- _Work required_
Each line of the entries, from the first to the line containing "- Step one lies", is to be transcribed exactly as it stands; include no other lines.

Entries taken from a collection:
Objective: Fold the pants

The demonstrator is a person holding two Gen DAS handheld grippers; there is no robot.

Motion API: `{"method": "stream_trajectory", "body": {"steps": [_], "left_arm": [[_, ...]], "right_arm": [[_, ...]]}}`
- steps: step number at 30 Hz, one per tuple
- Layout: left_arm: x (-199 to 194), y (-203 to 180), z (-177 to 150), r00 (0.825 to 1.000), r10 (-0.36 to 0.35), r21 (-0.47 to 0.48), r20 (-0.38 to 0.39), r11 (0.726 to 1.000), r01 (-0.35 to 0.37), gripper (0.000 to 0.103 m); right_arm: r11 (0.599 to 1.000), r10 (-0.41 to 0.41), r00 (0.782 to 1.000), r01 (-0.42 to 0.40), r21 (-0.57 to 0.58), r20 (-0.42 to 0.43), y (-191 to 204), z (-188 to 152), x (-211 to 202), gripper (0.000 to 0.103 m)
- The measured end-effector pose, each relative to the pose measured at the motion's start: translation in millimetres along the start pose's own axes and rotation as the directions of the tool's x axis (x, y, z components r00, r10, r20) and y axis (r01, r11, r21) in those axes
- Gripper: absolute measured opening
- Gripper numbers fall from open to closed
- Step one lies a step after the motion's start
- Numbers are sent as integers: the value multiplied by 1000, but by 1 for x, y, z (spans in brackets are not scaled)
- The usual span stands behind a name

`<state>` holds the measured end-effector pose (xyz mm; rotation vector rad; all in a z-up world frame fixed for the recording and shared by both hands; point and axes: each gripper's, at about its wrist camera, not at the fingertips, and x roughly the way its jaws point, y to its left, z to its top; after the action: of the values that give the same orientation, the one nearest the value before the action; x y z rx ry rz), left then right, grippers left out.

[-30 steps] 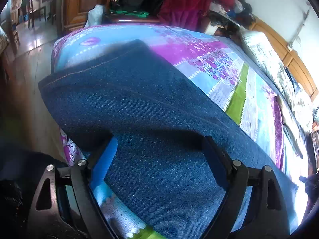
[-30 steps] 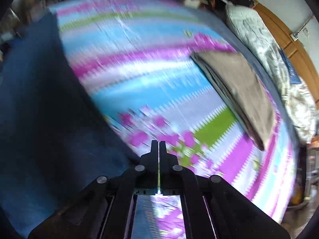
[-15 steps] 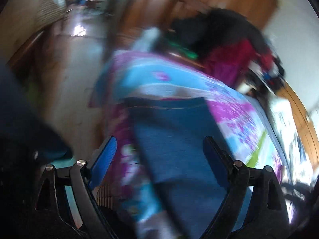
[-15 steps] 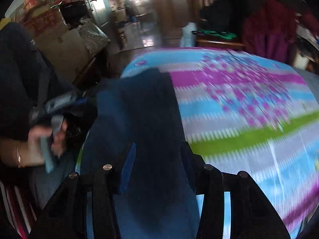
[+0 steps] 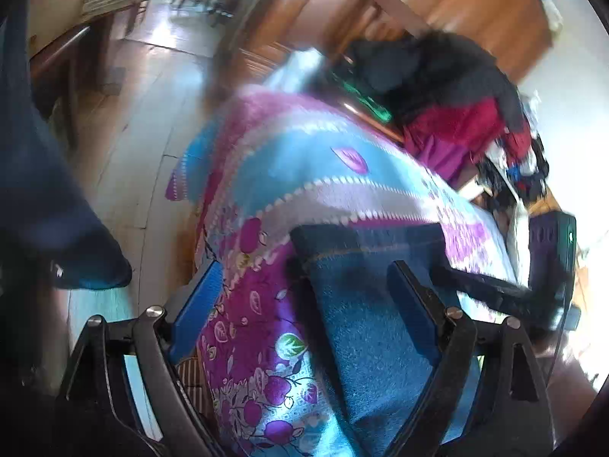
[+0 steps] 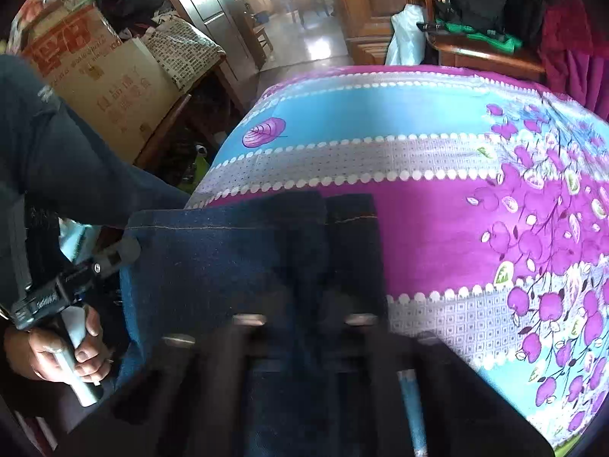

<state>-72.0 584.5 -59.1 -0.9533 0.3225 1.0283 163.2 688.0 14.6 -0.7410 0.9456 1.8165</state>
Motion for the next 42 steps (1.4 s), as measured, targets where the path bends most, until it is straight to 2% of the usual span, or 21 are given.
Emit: {"method": "stream_trajectory", "body": {"steps": [5,7,9,13,15,19,22,25,27,29,31,32,33,34,36,37,38,39,40,41,42], "left_arm": [[-15,-5,1,998,-61,0,21,998,61,88],[-16,-9,1,997,-72,13,30,997,72,88],[-10,-12,-2,998,-64,23,-3,998,64,87],[-24,-4,3,997,-76,-12,13,997,76,87],[-38,0,8,996,-70,13,55,998,69,87],[-47,-1,14,993,-95,56,70,994,91,87],[-48,-27,11,983,-183,131,20,975,179,87],[-45,-60,0,954,-288,210,-82,931,299,87],[-39,-84,-13,918,-350,276,-186,878,391,87],[-27,-98,-26,890,-374,338,-262,828,447,89],[-6,-99,-33,906,-312,384,-286,829,406,89],[17,-94,-35,916,-227,400,-331,846,354,86],[30,-92,-34,913,-203,404,-354,847,345,83],[27,-93,-31,918,-232,420,-322,834,358,84],[30,-99,-22,941,-160,481,-298,826,293,84],[32,-100,-17,948,-122,490,-294,832,259,84],[31,-100,-10,954,-97,462,-284,858,225,83],[27,-97,-3,954,-99,414,-281,885,214,83],[21,-95,0,950,-123,367,-287,902,228,83],[13,-95,1,941,-159,324,-298,911,256,83],[5,-99,-3,931,-182,312,-317,907,283,84]], "right_arm": [[988,-127,990,132,-85,67,2,12,-28,5],[988,-151,988,150,-39,-18,-10,13,-7,5],[977,-211,975,208,-47,-72,-10,8,10,18],[979,-177,975,161,122,135,-16,-1,-65,39],[963,-249,948,220,156,197,-19,-26,-120,39],[904,-387,911,345,253,142,3,-109,-196,39],[849,-460,884,408,337,88,48,-186,-231,39],[753,-524,851,443,487,36,88,-270,-256,39],[656,-589,808,482,581,-5,120,-327,-271,39],[567,-596,801,470,676,-57,145,-387,-279,39],[405,-561,795,507,761,-232,152,-461,-282,38],[314,-548,774,541,781,-316,160,-498,-290,32],[234,-572,739,563,793,-356,172,-529,-305,26],[156,-603,716,538,829,-351,185,-558,-325,35],[-144,-616,610,534,833,-498,207,-618,-362,37],[-258,-619,578,490,833,-532,219,-643,-380,35],[-323,-647,549,432,842,-530,232,-658,-395,33],[-338,-682,522,396,854,-512,241,-660,-405,33],[-303,-726,507,370,879,-464,249,-653,-409,33],[-244,-757,514,351,904,-404,253,-642,-407,33],[-167,-769,545,335,927,-336,257,-628,-399,33]]}}
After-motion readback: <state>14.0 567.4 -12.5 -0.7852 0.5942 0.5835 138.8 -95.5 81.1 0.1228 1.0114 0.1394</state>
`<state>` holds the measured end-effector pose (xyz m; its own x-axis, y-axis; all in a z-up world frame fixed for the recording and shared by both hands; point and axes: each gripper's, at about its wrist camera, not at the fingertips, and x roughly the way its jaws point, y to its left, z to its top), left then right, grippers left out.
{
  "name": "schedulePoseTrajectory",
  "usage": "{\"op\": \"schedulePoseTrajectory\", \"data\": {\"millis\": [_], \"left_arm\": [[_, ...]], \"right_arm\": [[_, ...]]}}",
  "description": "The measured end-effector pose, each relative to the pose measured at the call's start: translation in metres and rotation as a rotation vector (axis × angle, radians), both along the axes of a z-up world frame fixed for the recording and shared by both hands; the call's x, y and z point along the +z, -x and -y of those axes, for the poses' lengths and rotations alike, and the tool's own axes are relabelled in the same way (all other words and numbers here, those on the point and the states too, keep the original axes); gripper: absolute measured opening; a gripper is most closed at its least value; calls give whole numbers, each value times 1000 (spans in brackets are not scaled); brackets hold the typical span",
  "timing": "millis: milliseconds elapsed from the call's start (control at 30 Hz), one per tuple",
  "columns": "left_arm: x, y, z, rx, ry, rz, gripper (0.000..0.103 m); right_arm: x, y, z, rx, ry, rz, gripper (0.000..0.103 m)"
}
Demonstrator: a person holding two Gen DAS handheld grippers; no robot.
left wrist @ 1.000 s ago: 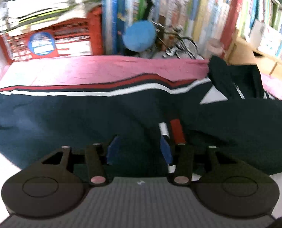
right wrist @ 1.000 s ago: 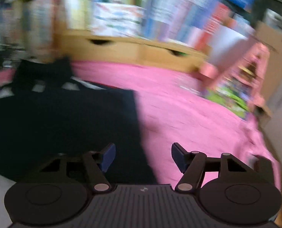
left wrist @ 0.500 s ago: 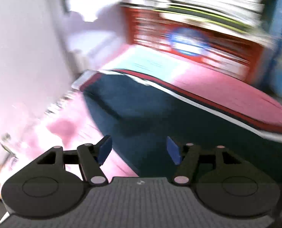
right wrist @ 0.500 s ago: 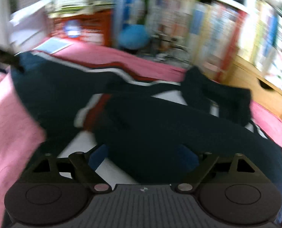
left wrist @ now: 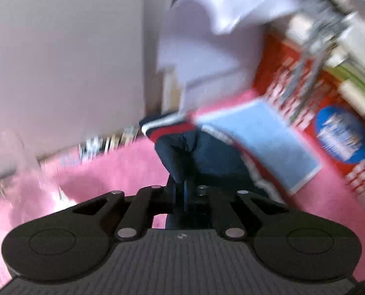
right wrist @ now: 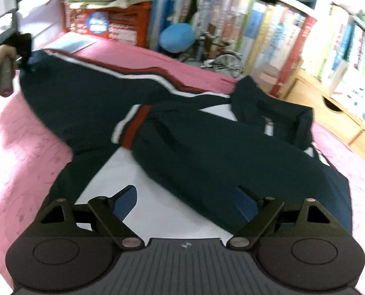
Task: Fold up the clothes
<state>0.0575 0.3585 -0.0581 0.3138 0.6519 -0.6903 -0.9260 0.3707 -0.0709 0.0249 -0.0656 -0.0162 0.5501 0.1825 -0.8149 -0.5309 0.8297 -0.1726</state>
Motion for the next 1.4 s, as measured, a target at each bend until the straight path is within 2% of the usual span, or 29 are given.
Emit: {"op": "schedulePoseTrajectory", "data": {"millis": [67, 167, 300, 367, 433, 500, 567, 700, 833, 967, 1067, 1133, 1167, 1200, 1233, 1267, 1300, 1400], "left_arm": [[20, -2, 19, -95, -66, 38, 4], [50, -3, 62, -305, -118, 127, 4], [72, -10, 148, -693, -132, 157, 5], [70, -13, 191, -881, -85, 142, 6], [59, -14, 228, -1031, -24, 93, 9], [43, -12, 258, -1125, 33, 12, 10], [33, -2, 276, -1167, 69, -41, 14], [28, 30, 287, -1192, 47, -97, 26], [22, 53, 266, -1099, 84, -133, 30], [21, 77, 239, -953, 130, -155, 30], [26, 88, 225, -877, 113, -158, 30], [29, 94, 216, -830, 98, -156, 30], [30, 96, 213, -811, 96, -154, 30], [30, 97, 211, -795, 96, -152, 30], [31, 97, 209, -781, 95, -149, 30], [32, 99, 206, -769, 95, -146, 30], [32, 100, 204, -760, 96, -141, 30], [33, 99, 202, -740, 101, -120, 30]], "right_arm": [[3, -6, 5, -36, -3, 11, 87], [10, -16, 17, -100, -23, 26, 87], [24, -36, 40, -218, -76, 32, 87], [31, -48, 56, -290, -115, 27, 87], [36, -59, 71, -350, -150, 22, 87], [38, -69, 85, -400, -180, 17, 87], [39, -80, 91, -401, -204, 3, 87], [32, -95, 72, -298, -194, -19, 94], [2, -99, 24, -141, -209, -80, 97], [-29, -116, -18, -135, -236, -129, 97], [-42, -134, -29, -219, -335, -173, 96], [-47, -142, -30, -259, -401, -209, 91], [-50, -147, -30, -275, -426, -230, 74], [-53, -151, -33, -274, -428, -264, 48], [-55, -155, -35, -273, -424, -295, 47], [-54, -155, -36, -267, -430, -304, 38], [-50, -153, -36, -247, -438, -296, 15], [-22, -146, -32, -188, -447, -236, 15]]}}
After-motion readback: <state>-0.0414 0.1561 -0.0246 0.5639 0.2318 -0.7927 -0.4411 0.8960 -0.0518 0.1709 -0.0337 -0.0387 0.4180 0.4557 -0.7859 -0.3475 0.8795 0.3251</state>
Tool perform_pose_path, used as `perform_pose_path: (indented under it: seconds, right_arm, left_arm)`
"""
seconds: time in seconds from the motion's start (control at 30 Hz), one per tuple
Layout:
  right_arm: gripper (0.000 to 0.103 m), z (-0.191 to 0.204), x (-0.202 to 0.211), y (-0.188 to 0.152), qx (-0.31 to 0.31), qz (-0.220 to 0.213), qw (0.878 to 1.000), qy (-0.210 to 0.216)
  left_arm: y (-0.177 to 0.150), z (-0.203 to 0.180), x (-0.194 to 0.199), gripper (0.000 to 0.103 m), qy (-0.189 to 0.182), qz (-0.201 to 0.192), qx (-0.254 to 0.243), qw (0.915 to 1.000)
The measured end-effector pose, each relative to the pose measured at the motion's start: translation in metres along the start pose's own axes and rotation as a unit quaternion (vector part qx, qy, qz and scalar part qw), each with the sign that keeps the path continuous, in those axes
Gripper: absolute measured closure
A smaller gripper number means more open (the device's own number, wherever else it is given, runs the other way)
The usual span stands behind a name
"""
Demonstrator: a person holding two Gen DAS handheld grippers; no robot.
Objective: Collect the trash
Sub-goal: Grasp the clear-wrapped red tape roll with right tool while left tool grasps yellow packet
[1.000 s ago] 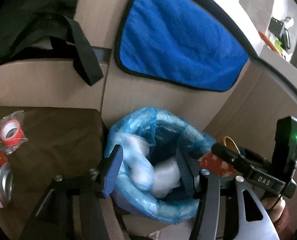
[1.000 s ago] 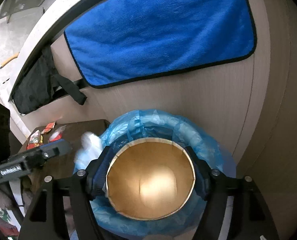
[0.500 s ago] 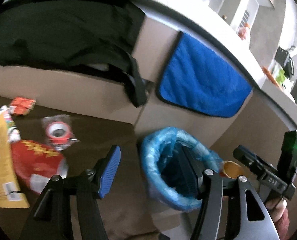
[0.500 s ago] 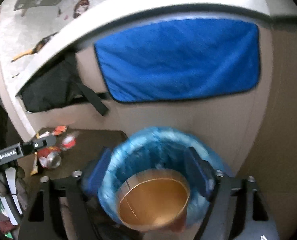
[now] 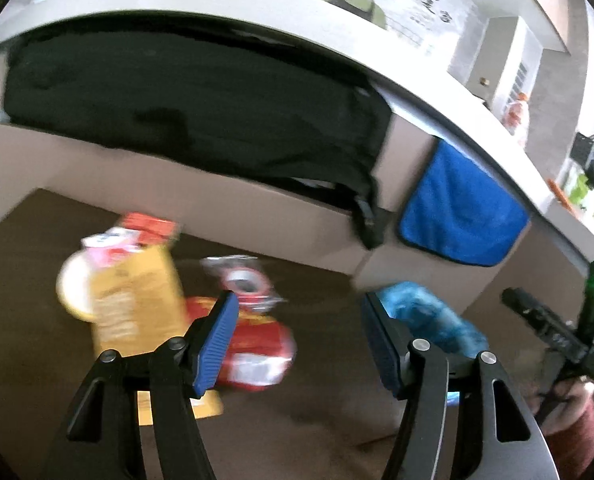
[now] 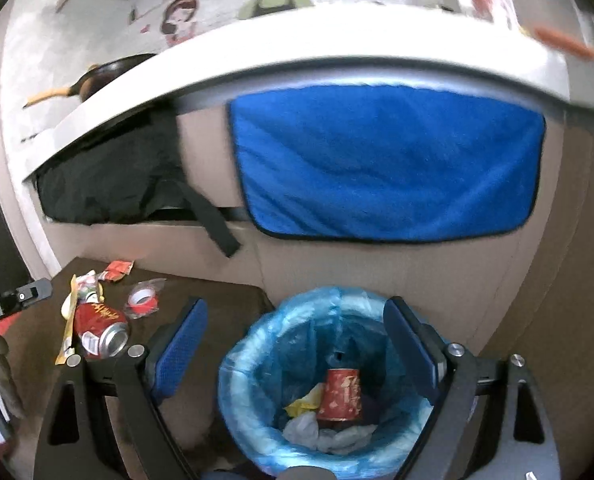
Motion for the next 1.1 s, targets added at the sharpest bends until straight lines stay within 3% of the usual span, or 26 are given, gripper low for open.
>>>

- _Your solution_
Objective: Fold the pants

The demonstrator is a person holding two Gen DAS handheld grippers; there is no robot.

Motion API: `{"method": "stream_trajectory", "body": {"steps": [_], "left_arm": [[_, ...]], "right_arm": [[_, ...]]}}`
- steps: step number at 30 Hz, one per tuple
- Layout: left_arm: x (-199 to 194), y (-203 to 180), z (-177 to 150), r00 (0.825 to 1.000), r10 (-0.36 to 0.35), r21 (-0.47 to 0.48), r20 (-0.38 to 0.39), r11 (0.726 to 1.000), r01 (-0.35 to 0.37), gripper (0.000 to 0.103 m); right_arm: r11 (0.599 to 1.000), r10 (-0.41 to 0.41), r00 (0.782 to 1.000), r01 (-0.42 to 0.40), r21 (-0.57 to 0.58), r20 (-0.42 to 0.43), y (-191 to 204), z (-188 to 152), x (-211 to 202), gripper (0.000 to 0.103 m)
- The measured end-effector pose, each relative to the pose measured at the motion's start: translation in millimetres along the start pose's own axes and rotation as the directions of the tool's x axis (x, y, z components r00, r10, r20) and y axis (r01, r11, r21) in those axes
- Gripper: absolute measured opening
- Gripper numbers fall from open to closed
- Step one lies a step after the motion's start

The answer has been written out in full.